*WHAT YOU HAVE TO DO*
Look through the listing below and count the lines holding "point". Reply with the number alone.
§ §
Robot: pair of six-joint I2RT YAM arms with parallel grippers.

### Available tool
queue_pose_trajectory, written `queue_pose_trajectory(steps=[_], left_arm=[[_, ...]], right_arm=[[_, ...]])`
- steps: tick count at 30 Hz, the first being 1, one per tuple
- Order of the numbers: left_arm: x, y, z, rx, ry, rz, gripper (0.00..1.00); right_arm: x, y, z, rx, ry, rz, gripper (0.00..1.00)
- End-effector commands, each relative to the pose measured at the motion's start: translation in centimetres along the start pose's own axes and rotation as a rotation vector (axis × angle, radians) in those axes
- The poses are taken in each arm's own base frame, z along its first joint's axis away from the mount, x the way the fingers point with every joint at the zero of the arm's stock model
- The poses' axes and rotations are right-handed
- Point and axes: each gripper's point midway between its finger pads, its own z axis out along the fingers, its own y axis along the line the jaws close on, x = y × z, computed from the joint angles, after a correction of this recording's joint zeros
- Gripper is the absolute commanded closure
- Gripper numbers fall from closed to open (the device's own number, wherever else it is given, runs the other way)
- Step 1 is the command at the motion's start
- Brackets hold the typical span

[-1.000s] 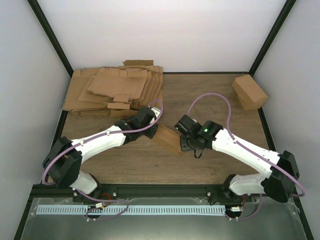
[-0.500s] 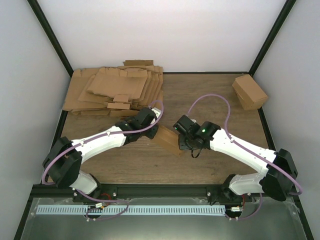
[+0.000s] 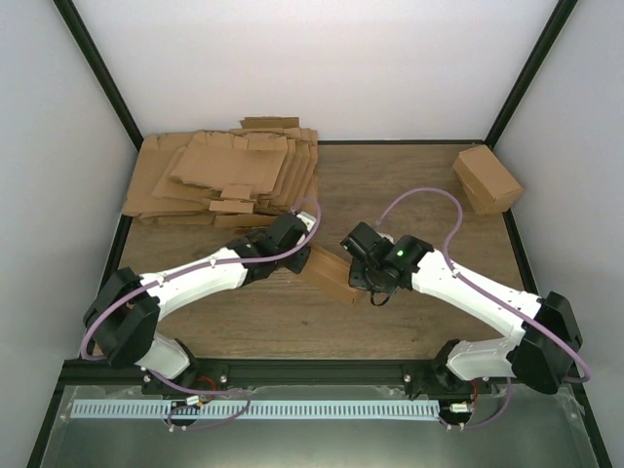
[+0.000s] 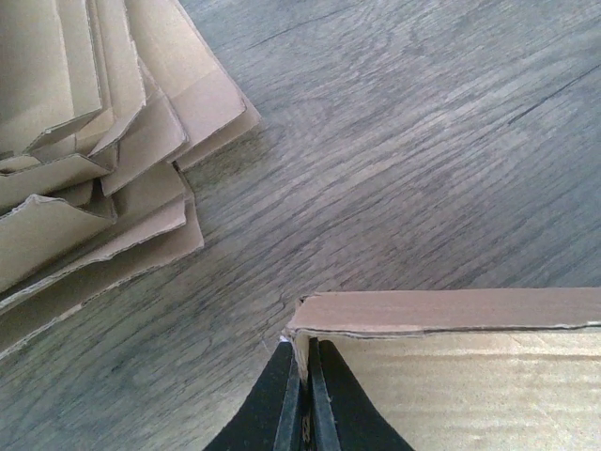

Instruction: Fold the paper box

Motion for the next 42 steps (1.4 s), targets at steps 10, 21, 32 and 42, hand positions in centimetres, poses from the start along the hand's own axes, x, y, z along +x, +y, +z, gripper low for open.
queue_pose_trajectory(steps=[10,21,32,42], left_arm=[[1.9,-2.3,-0.8,0.066,0.055,0.007,0.96],[2.3,-2.6,-0.9,0.069,0.056,0.009,0.96],[3.0,-2.6,-0.7,0.070,0.057,0.011,0.96],[4.4,-2.5,-0.6,0.068,0.070,0.028,0.96]], right_arm=[[-2.1,2.2,-2.2,-0.119,-0.048,0.229,0.99],[-1.6,1.9,-1.9,-0.161,-0.046,0.320,0.99],[0.5,-0.3,0.3,-0.065,0.013,0.244,0.99],[3.0,-2.4,2.3,-0.005,0.077,0.177,0.99]])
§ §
*COMPLETED EXERCISE*
2